The current painting and poetry exhibition at the Poetry Society draws on Dorothy Wordsworth’s Grasmere Journal. Zoe Benbow (visual artist) and Sarah Corbett (poet) have collaborated on a reverie about women doing local walking in the landscape. The exhibition is about an inner world with inner landscapes.
I went to an inspirational workshop on this. We started by alternating between meditation and observation / creation. Meditation draws on the physical: on being in your body, on coming into your body. It’s not about modern moneymaking mindfulness but, rather, making a connection with nature. Which is really what a lot of painting and poetry are all about.
Painting and poetry are about word / visual gathering and sensory detail. Cutting is the most difficult – and necessary – bit of it all
We tried: observation of Zoe’s paintings; listening to the sounds around us; taking a kinaesthetic approach to what is going on
We were told to forget logic.
And reminded of how shamanic practice shocks you into another place, and thereby alerts you to the ‘regular’ world.
We tried writing about a journey which was personally important.
More prosaically, we drew our own keys: from above, from eye-level, and diagrammatically using words and naming in a visual ‘pattern’. This was as a reminder that you can start with anything – creativity is already within you
The keys acted as both a point of departure, and somewhere to arrive.
We discussed:
>> Practice is failure
Since the next one can always be better than the last one
>> Putting things together makes new ideas in painting and poetry – that third thing acts as an active principle to inspire more new ideas
>> Working on painting and poetry becomes a process, as more new things are found along the way
Then we tried: writing about a first journey / early memory.

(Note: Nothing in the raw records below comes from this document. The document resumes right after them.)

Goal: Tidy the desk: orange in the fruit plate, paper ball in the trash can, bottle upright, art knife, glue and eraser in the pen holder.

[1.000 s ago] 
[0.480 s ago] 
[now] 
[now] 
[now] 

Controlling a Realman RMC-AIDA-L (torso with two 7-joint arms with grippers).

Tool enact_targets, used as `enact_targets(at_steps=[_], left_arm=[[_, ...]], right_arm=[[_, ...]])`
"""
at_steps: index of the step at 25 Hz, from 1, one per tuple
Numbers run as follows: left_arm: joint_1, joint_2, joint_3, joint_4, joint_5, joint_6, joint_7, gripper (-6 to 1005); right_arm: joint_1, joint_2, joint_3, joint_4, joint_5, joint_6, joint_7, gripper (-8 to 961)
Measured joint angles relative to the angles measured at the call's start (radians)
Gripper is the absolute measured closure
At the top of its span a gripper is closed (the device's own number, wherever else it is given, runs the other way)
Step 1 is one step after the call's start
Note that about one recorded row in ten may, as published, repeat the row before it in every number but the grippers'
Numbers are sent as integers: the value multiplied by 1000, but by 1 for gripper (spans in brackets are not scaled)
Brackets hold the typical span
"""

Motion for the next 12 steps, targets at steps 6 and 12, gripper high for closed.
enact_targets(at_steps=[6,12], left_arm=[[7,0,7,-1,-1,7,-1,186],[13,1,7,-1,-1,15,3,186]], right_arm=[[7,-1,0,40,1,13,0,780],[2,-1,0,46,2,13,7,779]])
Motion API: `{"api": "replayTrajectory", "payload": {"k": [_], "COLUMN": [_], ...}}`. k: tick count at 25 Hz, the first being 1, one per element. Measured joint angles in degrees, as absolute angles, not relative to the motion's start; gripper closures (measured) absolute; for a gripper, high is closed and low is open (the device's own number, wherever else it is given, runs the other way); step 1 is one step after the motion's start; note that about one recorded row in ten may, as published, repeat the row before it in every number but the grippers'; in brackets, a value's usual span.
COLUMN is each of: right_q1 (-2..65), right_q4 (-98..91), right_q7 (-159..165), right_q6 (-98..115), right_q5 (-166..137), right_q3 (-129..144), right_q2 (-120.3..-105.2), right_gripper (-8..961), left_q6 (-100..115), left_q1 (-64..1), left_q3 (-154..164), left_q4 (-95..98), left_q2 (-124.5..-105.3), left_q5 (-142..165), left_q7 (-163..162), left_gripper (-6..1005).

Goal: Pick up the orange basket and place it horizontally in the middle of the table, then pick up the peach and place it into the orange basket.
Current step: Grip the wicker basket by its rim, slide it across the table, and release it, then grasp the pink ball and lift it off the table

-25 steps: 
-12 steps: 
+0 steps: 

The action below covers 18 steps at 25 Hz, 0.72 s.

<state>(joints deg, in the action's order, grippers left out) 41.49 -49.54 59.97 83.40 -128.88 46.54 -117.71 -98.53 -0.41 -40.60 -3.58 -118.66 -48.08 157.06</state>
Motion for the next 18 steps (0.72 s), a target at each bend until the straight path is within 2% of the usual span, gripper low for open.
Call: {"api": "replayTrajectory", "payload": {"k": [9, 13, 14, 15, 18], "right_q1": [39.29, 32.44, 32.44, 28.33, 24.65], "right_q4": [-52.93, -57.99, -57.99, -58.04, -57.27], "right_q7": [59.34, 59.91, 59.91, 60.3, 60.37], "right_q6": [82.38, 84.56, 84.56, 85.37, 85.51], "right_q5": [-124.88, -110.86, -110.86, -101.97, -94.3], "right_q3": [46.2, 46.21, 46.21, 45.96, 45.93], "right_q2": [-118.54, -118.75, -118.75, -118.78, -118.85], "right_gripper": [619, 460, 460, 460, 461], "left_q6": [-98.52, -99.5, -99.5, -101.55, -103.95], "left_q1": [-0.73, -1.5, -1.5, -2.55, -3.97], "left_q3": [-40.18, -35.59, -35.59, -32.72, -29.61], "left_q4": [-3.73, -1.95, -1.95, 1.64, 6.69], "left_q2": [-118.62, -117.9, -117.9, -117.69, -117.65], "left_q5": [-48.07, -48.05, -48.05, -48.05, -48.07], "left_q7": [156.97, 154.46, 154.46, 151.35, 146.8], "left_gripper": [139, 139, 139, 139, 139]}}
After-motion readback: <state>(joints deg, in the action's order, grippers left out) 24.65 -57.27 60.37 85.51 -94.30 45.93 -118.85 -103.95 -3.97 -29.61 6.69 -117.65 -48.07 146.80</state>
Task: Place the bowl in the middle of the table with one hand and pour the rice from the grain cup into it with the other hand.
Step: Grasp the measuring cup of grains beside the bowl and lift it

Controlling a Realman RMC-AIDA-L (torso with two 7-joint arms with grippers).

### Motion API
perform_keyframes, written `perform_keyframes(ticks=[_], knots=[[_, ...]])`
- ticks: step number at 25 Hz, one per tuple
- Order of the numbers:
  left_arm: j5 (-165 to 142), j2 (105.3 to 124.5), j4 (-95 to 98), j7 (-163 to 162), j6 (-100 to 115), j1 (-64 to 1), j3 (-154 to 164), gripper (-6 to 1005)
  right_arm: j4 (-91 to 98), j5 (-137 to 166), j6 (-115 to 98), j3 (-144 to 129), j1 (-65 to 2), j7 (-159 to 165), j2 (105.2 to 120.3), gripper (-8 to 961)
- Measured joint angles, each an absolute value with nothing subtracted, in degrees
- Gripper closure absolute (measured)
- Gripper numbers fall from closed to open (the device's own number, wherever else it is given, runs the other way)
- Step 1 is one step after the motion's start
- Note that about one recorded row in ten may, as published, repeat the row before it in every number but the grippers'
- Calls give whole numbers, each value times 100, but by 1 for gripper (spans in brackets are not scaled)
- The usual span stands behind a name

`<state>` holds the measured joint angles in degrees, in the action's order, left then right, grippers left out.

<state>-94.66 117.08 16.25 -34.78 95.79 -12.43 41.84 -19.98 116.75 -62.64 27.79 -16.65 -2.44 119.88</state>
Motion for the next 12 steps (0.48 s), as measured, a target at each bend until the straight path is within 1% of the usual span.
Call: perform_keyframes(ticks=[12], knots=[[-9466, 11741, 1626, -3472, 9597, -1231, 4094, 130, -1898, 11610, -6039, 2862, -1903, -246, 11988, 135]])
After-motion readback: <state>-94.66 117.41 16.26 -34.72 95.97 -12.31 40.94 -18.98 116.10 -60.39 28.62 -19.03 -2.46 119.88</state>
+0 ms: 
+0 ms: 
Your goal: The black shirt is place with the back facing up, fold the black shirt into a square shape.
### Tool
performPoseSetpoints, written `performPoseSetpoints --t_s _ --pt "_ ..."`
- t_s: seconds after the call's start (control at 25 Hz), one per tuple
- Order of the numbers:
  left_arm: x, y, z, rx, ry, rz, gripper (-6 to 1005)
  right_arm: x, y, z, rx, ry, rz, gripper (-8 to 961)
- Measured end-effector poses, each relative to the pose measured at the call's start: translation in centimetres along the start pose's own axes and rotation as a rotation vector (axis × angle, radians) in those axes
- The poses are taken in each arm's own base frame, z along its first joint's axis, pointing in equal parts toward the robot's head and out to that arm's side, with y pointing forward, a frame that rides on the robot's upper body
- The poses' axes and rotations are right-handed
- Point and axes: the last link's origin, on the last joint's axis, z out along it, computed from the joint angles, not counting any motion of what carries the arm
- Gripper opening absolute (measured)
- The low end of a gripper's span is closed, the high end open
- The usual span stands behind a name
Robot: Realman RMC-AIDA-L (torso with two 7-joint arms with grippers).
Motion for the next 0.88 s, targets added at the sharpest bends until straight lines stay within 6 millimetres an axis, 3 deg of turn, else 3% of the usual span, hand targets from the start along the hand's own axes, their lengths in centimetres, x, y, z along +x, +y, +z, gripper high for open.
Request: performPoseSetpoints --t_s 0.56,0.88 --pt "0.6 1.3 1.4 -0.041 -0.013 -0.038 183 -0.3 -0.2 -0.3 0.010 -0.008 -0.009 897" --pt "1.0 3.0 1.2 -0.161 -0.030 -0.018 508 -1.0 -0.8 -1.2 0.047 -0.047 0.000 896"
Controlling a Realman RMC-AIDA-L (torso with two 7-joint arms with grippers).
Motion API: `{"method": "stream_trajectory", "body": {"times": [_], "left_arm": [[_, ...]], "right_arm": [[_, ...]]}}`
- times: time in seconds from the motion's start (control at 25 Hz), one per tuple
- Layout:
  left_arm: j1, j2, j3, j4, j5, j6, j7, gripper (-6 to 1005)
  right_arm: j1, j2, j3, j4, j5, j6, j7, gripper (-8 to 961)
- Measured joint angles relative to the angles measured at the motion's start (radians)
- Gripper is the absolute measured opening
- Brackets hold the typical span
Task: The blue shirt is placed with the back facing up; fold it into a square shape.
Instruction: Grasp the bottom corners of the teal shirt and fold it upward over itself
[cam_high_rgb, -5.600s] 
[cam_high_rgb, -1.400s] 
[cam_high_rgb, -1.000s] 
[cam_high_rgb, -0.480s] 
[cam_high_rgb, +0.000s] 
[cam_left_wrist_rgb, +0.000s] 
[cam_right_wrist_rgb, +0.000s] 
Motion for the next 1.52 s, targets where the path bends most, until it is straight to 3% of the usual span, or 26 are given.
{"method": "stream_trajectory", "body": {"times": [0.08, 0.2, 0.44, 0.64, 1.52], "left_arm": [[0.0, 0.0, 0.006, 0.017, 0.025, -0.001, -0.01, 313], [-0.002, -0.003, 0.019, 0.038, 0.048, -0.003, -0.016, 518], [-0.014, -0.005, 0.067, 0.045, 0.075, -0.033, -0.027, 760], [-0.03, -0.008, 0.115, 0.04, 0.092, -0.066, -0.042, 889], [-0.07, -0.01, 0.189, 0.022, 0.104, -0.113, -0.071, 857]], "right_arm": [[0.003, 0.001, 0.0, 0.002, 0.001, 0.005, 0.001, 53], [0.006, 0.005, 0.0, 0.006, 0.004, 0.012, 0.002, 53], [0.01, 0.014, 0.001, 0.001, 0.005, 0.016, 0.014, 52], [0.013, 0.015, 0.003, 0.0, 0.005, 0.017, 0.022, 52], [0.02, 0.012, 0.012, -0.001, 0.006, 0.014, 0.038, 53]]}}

I wrote about walking back from school through a beech forest – having been picked up by someone I barely knew. As we walked, I was pleased and excited to feel as though I was being treated as an adult. Eventually, though, we realised that we were both following each other and were lost. The adult who had collected me was trying hard not to panic about losing a child in a forest But now I truly did act as an adult: sensibly and to get us out of this particular situation. Then when we got back to my mother, the ‘adult’ took all the adult-credit. And I let him do that, in a very adult way.
Then we all converted our written stories into drawn story maps.
On which we overlaid some found poetry. I ‘found’ a perfect paragraph about the downs east of Storrington from McFarlane’s ‘The old ways’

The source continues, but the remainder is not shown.